Content starts
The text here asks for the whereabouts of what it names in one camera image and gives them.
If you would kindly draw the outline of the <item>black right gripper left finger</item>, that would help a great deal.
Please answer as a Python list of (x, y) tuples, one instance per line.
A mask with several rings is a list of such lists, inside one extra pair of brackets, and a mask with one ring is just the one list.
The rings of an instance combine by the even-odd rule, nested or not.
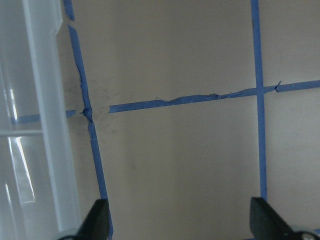
[(107, 199), (97, 199), (74, 238), (76, 240), (106, 240), (109, 231), (109, 202)]

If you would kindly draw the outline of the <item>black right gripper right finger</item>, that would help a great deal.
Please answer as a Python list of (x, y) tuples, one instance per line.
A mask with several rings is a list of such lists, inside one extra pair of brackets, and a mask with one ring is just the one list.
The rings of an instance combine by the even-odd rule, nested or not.
[(290, 226), (262, 197), (250, 199), (250, 231), (256, 240), (318, 240), (320, 235), (300, 226)]

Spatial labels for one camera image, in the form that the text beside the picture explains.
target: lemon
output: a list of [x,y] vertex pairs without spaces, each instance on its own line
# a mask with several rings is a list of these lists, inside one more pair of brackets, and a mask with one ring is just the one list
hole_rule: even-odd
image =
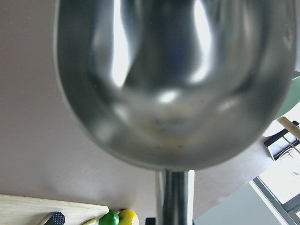
[[139,225],[139,218],[132,210],[123,210],[119,213],[119,225]]
[[119,216],[115,211],[109,211],[100,220],[99,225],[118,225]]

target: cutting board
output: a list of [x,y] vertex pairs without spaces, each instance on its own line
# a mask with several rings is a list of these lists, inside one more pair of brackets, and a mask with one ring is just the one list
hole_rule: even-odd
[[43,225],[53,212],[65,215],[65,225],[81,225],[108,213],[102,205],[0,195],[0,225]]

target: silver utensil
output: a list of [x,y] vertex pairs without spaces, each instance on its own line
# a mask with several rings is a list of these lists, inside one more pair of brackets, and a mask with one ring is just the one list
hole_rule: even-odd
[[54,39],[61,88],[84,129],[115,157],[161,171],[159,225],[191,225],[188,171],[244,150],[284,99],[294,4],[64,0]]

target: yellow fruit
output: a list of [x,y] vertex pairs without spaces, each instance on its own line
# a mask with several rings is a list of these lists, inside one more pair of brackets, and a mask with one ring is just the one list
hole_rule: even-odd
[[140,222],[135,212],[123,210],[119,213],[119,225],[140,225]]

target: green fruit
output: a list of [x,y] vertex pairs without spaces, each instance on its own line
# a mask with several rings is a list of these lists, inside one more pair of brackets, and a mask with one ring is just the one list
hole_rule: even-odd
[[109,211],[100,220],[99,225],[118,225],[119,215],[115,211]]

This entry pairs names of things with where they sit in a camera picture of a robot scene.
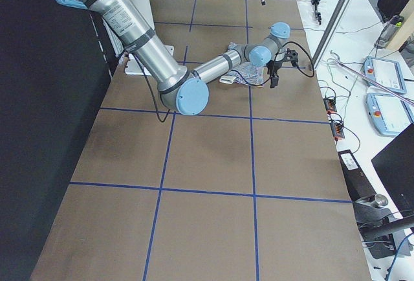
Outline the navy white striped polo shirt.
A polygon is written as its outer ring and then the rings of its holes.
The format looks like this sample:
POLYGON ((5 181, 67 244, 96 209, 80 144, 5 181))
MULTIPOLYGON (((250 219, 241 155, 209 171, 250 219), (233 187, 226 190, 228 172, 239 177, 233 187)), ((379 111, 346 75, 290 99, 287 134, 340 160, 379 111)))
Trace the navy white striped polo shirt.
POLYGON ((219 81, 225 84, 263 85, 267 81, 264 77, 264 68, 251 64, 245 56, 243 56, 243 60, 245 62, 223 74, 219 81))

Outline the black tripod stick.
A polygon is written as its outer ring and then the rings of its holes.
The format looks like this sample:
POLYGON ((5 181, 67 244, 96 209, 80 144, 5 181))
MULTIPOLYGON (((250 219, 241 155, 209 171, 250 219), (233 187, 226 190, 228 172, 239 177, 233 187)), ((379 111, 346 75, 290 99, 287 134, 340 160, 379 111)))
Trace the black tripod stick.
POLYGON ((311 4, 314 7, 314 18, 321 25, 321 13, 318 10, 318 6, 320 4, 320 0, 311 0, 311 4))

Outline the orange black connector block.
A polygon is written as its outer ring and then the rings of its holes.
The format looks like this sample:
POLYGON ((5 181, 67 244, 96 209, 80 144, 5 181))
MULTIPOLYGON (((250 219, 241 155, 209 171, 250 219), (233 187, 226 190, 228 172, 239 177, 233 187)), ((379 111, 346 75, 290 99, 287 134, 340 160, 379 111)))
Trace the orange black connector block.
POLYGON ((335 141, 339 141, 345 138, 344 132, 343 132, 343 126, 340 126, 339 124, 336 124, 334 122, 330 123, 332 136, 335 141))
POLYGON ((325 97, 323 98, 323 103, 328 115, 338 112, 336 109, 336 100, 334 98, 325 97))

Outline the far blue teach pendant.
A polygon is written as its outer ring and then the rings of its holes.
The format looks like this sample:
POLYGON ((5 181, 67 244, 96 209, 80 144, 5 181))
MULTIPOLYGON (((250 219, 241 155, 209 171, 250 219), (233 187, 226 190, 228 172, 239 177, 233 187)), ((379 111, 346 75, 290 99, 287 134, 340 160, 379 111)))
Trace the far blue teach pendant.
POLYGON ((397 61, 368 56, 364 62, 364 74, 396 93, 407 93, 402 70, 397 61))

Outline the blue teach pendant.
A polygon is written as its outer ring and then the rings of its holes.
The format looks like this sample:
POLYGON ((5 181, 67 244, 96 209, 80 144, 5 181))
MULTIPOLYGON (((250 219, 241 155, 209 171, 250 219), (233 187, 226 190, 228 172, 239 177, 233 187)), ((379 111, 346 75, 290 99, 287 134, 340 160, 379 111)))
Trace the blue teach pendant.
POLYGON ((413 123, 410 106, 395 96, 368 93, 365 104, 372 124, 382 136, 396 137, 413 123))
POLYGON ((402 70, 397 61, 368 56, 364 62, 364 74, 396 93, 407 93, 402 70))

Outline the near blue teach pendant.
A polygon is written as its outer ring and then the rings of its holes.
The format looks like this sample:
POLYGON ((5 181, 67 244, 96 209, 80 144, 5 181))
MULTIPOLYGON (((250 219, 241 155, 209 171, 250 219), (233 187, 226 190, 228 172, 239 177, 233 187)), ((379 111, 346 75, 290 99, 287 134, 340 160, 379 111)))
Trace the near blue teach pendant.
POLYGON ((395 96, 368 93, 365 104, 372 124, 382 136, 396 137, 413 123, 410 106, 395 96))

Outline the black power box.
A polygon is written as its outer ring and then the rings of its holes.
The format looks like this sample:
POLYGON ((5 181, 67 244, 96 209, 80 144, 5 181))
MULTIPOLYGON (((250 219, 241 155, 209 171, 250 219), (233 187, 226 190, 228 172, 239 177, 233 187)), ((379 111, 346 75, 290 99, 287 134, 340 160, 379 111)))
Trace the black power box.
POLYGON ((338 152, 338 156, 351 200, 357 201, 376 194, 353 153, 350 150, 344 150, 338 152))

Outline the black monitor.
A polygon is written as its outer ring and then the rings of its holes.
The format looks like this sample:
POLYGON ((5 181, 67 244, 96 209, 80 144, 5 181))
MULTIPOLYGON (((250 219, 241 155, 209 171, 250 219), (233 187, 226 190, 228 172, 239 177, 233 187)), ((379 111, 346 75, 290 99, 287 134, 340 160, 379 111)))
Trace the black monitor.
POLYGON ((399 211, 413 211, 413 141, 410 124, 371 160, 399 211))

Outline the aluminium frame post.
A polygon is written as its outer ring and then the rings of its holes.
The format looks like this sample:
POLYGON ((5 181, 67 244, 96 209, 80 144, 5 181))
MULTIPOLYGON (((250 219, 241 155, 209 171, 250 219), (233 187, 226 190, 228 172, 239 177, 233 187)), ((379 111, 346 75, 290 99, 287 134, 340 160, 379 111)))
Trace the aluminium frame post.
POLYGON ((329 47, 330 42, 332 38, 334 37, 337 31, 337 28, 345 12, 347 11, 347 8, 349 7, 351 1, 352 0, 338 0, 338 3, 332 13, 332 16, 327 24, 325 32, 323 33, 323 36, 321 37, 321 40, 312 58, 312 64, 314 66, 314 69, 316 69, 318 65, 320 64, 323 58, 323 55, 325 54, 327 48, 329 47))

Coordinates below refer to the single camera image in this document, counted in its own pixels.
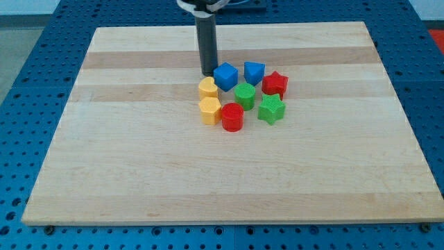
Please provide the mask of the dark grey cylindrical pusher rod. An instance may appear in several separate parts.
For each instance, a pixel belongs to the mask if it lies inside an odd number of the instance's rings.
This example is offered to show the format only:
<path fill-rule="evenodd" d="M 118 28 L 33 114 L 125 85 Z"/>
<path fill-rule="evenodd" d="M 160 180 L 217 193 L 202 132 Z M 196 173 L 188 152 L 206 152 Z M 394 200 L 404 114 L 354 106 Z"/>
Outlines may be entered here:
<path fill-rule="evenodd" d="M 216 17 L 206 8 L 207 2 L 197 2 L 195 10 L 208 14 L 207 17 L 195 16 L 201 71 L 204 76 L 213 76 L 218 67 L 216 43 Z"/>

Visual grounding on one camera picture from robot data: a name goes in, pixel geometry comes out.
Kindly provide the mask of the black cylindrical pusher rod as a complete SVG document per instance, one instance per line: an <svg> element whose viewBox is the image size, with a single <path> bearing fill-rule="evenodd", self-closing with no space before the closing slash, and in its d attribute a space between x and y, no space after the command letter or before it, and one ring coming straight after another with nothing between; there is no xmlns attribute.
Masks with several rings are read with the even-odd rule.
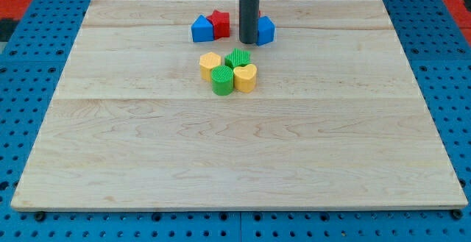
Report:
<svg viewBox="0 0 471 242"><path fill-rule="evenodd" d="M239 0L239 40L253 44L258 39L259 0Z"/></svg>

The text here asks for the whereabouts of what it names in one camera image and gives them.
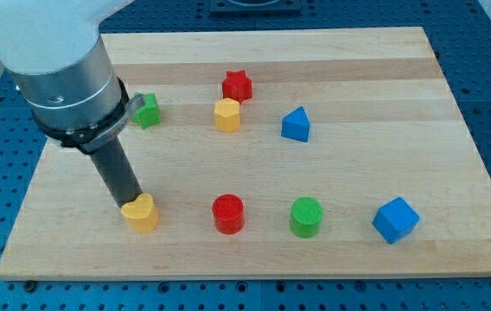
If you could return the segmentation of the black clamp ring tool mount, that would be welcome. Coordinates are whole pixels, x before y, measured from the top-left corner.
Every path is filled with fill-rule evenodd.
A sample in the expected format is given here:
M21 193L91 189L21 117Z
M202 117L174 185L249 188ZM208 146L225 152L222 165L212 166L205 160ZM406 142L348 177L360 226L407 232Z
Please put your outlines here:
M113 110L98 122L78 129L70 129L66 126L63 129L56 129L40 118L35 111L32 111L33 119L38 128L61 147L76 148L84 154L93 154L115 140L136 113L145 107L144 95L138 94L134 98L129 98L124 82L120 78L117 78L117 82L121 91L120 100Z

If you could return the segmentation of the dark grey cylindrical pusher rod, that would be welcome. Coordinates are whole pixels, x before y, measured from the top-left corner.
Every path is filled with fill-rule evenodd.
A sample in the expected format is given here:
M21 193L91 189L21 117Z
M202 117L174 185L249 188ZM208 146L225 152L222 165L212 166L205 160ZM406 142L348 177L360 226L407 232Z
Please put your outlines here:
M117 138L95 150L90 157L119 208L143 192Z

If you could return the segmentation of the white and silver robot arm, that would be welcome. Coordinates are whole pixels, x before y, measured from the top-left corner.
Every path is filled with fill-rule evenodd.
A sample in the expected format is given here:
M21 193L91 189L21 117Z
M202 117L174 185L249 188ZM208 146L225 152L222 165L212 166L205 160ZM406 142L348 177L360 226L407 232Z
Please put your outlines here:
Content ends
WHAT THE TASK ASKS:
Extract every line of the records above that contains the word "whole".

WRITTEN SOLUTION:
If you could return the segmentation of the black clamp ring tool mount, that would be welcome. Coordinates are whole pixels, x before y, measured from the top-left corner.
If you could return the segmentation of the dark grey cylindrical pusher rod, that would be welcome. Coordinates are whole pixels, x before y, measured from the top-left corner.
If you could return the segmentation of the white and silver robot arm, that would be welcome. Coordinates are whole pixels, x before y, measured from the top-left corner.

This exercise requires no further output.